• _Provided data_:

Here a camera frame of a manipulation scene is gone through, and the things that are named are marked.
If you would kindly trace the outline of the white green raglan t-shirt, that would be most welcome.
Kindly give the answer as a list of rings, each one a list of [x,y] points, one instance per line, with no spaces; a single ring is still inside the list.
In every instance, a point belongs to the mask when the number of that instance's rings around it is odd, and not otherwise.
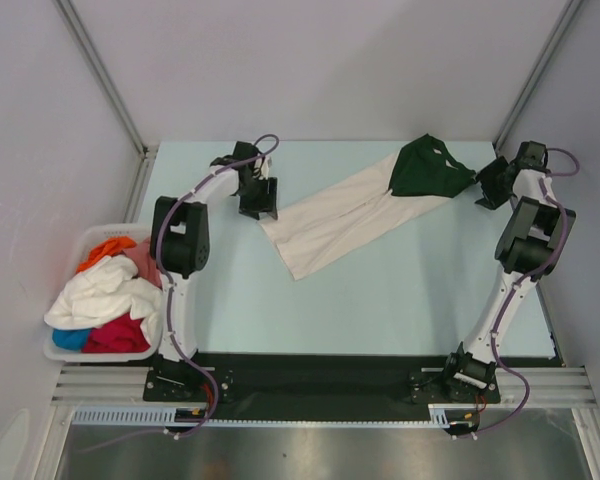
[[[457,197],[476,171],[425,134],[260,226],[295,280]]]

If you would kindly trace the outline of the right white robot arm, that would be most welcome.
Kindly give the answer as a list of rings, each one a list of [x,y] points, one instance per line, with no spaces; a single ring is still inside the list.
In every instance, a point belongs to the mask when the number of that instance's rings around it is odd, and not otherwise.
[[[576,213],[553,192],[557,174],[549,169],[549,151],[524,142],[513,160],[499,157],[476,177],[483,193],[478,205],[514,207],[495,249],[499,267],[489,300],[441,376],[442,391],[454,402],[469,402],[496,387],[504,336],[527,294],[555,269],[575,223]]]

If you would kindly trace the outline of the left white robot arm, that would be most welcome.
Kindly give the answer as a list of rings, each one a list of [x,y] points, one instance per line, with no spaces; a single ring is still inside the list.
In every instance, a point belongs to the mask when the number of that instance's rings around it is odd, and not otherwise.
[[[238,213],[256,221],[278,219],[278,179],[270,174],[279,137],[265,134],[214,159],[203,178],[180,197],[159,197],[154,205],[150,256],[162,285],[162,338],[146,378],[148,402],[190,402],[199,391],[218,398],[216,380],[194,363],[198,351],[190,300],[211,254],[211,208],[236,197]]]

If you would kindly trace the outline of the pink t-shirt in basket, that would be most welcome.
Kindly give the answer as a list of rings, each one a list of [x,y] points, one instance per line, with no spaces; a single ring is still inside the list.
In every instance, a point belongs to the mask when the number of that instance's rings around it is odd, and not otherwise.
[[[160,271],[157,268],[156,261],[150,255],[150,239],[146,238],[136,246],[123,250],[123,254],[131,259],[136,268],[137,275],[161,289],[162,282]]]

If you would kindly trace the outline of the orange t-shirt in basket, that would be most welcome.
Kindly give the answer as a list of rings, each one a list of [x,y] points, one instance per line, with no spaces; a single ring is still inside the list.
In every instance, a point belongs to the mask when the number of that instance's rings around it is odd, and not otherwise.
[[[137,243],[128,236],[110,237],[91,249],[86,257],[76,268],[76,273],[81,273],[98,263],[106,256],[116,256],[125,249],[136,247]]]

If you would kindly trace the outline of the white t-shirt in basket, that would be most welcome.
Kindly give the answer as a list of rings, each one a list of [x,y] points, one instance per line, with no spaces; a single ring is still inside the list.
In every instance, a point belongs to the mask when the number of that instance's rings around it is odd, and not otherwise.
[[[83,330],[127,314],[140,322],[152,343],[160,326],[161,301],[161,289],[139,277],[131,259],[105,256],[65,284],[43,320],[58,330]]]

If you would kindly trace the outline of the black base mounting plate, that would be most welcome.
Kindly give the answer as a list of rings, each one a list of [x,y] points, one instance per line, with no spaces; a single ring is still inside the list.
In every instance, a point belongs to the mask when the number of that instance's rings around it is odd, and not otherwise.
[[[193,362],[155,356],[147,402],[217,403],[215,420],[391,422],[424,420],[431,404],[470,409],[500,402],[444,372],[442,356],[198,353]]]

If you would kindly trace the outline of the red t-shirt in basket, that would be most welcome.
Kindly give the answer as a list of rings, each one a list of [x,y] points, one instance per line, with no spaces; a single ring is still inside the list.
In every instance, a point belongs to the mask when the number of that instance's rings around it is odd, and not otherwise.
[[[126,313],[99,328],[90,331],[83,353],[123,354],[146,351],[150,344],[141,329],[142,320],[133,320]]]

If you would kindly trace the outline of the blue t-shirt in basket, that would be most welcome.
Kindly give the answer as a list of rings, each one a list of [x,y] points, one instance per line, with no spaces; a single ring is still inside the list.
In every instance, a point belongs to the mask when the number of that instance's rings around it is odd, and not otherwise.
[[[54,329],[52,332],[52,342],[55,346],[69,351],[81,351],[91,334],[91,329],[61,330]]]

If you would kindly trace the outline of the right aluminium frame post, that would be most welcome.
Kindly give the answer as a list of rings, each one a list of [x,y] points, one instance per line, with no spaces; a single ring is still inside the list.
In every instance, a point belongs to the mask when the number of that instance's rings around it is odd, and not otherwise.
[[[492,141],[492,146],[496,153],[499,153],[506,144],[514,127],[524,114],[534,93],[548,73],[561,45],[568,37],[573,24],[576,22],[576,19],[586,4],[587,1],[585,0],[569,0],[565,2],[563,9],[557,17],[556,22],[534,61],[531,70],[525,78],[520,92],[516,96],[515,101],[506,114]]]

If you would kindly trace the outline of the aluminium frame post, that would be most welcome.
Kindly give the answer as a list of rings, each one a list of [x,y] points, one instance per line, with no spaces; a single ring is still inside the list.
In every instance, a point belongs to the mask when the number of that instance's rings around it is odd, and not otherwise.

==

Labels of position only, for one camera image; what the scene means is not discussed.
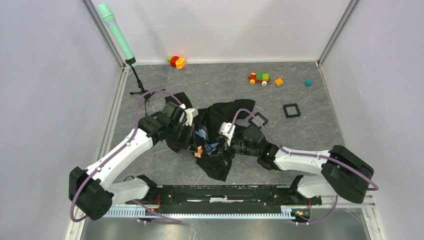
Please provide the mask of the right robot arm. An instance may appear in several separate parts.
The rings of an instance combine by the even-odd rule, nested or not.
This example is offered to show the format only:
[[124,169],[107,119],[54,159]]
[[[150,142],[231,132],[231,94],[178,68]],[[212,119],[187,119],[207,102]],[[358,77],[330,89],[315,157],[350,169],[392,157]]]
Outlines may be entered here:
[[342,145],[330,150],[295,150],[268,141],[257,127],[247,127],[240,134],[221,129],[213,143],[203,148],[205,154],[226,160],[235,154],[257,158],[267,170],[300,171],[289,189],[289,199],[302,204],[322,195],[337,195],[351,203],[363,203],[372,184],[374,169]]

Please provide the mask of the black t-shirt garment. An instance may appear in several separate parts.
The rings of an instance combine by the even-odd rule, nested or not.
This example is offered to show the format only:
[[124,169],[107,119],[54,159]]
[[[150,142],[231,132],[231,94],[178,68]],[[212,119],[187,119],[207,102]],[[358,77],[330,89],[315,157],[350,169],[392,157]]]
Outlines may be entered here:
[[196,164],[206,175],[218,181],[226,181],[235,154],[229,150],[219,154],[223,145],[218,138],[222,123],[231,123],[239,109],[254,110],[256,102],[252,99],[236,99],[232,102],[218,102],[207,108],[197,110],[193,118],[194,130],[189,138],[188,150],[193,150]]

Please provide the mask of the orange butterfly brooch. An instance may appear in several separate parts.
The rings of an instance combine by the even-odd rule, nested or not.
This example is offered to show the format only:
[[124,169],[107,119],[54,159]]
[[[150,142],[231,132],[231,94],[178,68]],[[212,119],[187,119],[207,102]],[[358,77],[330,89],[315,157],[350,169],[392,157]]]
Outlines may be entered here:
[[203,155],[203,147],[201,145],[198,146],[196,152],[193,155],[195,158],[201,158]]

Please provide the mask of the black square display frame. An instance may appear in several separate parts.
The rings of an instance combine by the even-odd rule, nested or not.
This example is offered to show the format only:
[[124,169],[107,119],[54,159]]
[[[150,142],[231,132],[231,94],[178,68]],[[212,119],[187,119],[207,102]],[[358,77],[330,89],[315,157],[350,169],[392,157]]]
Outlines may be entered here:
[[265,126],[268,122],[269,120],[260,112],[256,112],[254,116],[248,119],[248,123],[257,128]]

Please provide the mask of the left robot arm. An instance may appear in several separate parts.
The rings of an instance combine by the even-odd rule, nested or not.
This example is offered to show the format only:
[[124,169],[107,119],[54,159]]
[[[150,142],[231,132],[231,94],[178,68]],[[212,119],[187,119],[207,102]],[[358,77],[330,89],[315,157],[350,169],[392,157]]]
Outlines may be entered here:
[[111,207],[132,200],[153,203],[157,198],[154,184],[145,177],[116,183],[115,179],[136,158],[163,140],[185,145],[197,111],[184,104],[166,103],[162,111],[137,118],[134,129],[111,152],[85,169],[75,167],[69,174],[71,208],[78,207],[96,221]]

---

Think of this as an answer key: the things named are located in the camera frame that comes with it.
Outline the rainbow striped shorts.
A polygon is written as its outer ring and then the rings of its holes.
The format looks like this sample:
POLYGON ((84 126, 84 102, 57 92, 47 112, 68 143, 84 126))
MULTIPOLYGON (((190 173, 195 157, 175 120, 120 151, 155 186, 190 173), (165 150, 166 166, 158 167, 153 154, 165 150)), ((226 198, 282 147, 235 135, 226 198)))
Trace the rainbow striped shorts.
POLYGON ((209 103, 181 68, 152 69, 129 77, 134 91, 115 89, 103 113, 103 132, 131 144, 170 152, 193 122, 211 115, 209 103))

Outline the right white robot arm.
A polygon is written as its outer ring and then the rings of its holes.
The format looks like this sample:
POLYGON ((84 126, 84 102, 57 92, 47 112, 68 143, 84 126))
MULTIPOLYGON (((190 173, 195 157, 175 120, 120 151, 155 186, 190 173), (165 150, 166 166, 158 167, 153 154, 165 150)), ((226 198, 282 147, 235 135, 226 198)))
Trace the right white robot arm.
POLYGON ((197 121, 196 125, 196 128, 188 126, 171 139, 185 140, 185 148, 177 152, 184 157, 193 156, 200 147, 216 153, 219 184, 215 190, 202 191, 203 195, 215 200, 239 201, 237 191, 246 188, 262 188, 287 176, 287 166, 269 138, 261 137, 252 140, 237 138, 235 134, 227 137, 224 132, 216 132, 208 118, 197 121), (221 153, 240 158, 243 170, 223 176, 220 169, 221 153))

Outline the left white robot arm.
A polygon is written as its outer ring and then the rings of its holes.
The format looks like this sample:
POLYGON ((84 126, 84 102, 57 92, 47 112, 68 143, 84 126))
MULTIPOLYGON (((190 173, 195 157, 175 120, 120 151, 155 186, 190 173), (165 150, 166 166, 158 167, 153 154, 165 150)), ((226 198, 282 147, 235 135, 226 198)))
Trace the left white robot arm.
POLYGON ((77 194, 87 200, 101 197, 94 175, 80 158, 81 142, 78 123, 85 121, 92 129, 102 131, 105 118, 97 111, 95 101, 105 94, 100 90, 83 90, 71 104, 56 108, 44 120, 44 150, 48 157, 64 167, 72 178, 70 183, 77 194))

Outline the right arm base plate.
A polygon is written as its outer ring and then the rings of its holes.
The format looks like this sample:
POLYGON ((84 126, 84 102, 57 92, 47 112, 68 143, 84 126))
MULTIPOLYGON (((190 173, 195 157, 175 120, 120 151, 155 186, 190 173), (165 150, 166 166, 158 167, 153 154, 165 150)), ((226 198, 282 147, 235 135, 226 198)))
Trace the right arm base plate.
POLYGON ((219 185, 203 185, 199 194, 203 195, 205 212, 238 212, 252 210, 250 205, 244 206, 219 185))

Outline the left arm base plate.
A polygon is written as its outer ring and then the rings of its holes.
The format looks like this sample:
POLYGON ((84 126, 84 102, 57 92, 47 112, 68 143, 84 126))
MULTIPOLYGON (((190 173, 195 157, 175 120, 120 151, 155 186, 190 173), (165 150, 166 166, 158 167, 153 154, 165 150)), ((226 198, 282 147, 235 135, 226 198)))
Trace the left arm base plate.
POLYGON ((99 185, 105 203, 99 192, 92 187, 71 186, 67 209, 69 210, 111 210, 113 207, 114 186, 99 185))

• _Work request_: All that is wanted is the lines above between the one containing "Here a camera" and the one containing "If you would kindly trace the outline of the left", inclusive, restated word for word, with pictures omitted.

• _Output of the task_:
Here a camera frame of a manipulation scene is gone through, and the things that are named are marked.
If you would kindly trace the outline of the white green raglan t-shirt, that would be most welcome.
Kindly give the answer as a list of rings, each one a list of [x,y] points, one instance per line, with no spaces; a single ring is still inside the list.
In every instance, a point belongs to the mask when the number of that instance's rings around it is odd, and not otherwise.
[[[457,197],[476,171],[425,134],[260,226],[295,280]]]

If you would kindly trace the outline of the right white robot arm, that would be most welcome.
Kindly give the answer as a list of rings, each one a list of [x,y] points, one instance per line, with no spaces; a single ring is still inside the list.
In every instance, a point belongs to the mask when the number of that instance's rings around it is odd, and not otherwise.
[[[576,213],[553,192],[557,174],[549,169],[549,151],[524,142],[513,160],[499,157],[476,177],[483,193],[478,205],[514,207],[495,249],[499,267],[489,300],[441,376],[442,391],[454,402],[469,402],[496,387],[504,336],[527,294],[555,269],[575,223]]]

If you would kindly trace the outline of the left white robot arm, that would be most welcome.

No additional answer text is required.